The outer diameter of the warhead casing 200, as measured at the FIG. 3 tangent points 323 and 325, is indicated by reference numeral 331. As illustrated in FIG. 3, the warhead casing 201 curves inwardly or gradually converges, defining a radius of curvature 333 along exterior surface 211, and a radius of curvature 335 along interior surface 213. The radial thickness 337 (the radial direction being normal to the longitudinal axis A) of the warhead casing 200 gradually increases in a direction from the first and second tangent points 323 and 325 toward the second end portion 207 as a result of a predetermined difference in the radii of curvature 333 and 335. In an exemplary embodiment, the ratio of the radius of curvature 333 over radius of curvature 335 is on the order of 1.27-1.40, but can be any other specified ratio depending on desired performance characteristics. These relative dimensions are indicative of the rate of increase in radial thickness of the warhead casing, and provide desirable thickness and mass distribution properties in accordance with an exemplary embodiment.
In a direction toward second end surface 217 of the second end portion 207, second interior tangent points 339 and 339′ are disposed along interior surface 213 and are located a predetermined longitudinal distance 343 from the second interior end surface 215. Tangent point 339 is also a predetermined radial distance 340 from the portion of exterior surface 211 located at exterior tangent point 325. Tangent points 339 and 339′ are separated by a predetermined radial separation 341.
The portion of interior surface 213 extending between tangent points 339 and 339′ to second interior flat surface 215 constitutes a substantially curved surface having a radius of curvature 345. The second interior end surface 215 is defined by radial dimension 347. The extent of radial dimension 347 helps define the interior shape and the mass distribution properties of warhead casing 200.
The second exterior end surface 217 is defined by a predetermined radial dimension 349. The extent of radial dimension 349 helps define the exterior shape and the mass distribution properties of warhead casing 200.

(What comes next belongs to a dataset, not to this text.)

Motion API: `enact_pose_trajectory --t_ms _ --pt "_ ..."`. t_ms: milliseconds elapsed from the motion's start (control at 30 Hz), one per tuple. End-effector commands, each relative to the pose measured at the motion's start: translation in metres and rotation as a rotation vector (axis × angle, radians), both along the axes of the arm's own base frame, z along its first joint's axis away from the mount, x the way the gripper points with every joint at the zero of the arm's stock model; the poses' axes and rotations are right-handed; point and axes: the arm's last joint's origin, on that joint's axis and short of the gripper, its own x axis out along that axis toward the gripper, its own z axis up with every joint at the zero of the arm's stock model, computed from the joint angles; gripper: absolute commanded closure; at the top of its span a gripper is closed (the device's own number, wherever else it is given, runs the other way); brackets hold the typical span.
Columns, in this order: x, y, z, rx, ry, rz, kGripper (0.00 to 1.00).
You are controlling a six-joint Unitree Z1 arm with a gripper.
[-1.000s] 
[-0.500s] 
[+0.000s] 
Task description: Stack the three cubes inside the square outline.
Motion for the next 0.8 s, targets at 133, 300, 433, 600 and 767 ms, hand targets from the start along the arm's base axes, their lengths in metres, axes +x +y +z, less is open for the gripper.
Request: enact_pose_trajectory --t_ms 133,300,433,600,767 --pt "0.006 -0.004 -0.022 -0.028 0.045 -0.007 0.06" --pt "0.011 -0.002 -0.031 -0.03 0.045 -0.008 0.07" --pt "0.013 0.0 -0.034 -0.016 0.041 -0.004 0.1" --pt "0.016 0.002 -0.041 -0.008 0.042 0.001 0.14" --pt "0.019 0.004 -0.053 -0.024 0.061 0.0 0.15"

In an exemplary embodiment, the warhead casing 200 further comprises a threaded nose portion 351 extending longitudinally from the second exterior end surface 217.
Certain details of the first open end portion 203, of warhead casing 200 will now be described by reference to FIG. 4. As the main body portion 201 extends toward the first end surface 209, a transition portion having a predetermined radius of curvature 453 is defined along exterior surface 211. A sloped surface 455 connects the transition portion defined by radius of curvature 453 with a second transition point 459. Sloped surface 455 defines a predetermined angle 457 relative to the longitudinal direction. A substantially flat surface 461 extends from second transition point 459 to the second flat end surface 209.
The first end portion 203 defines a bore 205 having an inner diameter 463. Similarly, substantially flat surface 461 defines an outer diameter 465. By this construction, first end portion 203 is strengthened thereby permitting connection of various accessories, such as a booster section, to the warhead casing 200.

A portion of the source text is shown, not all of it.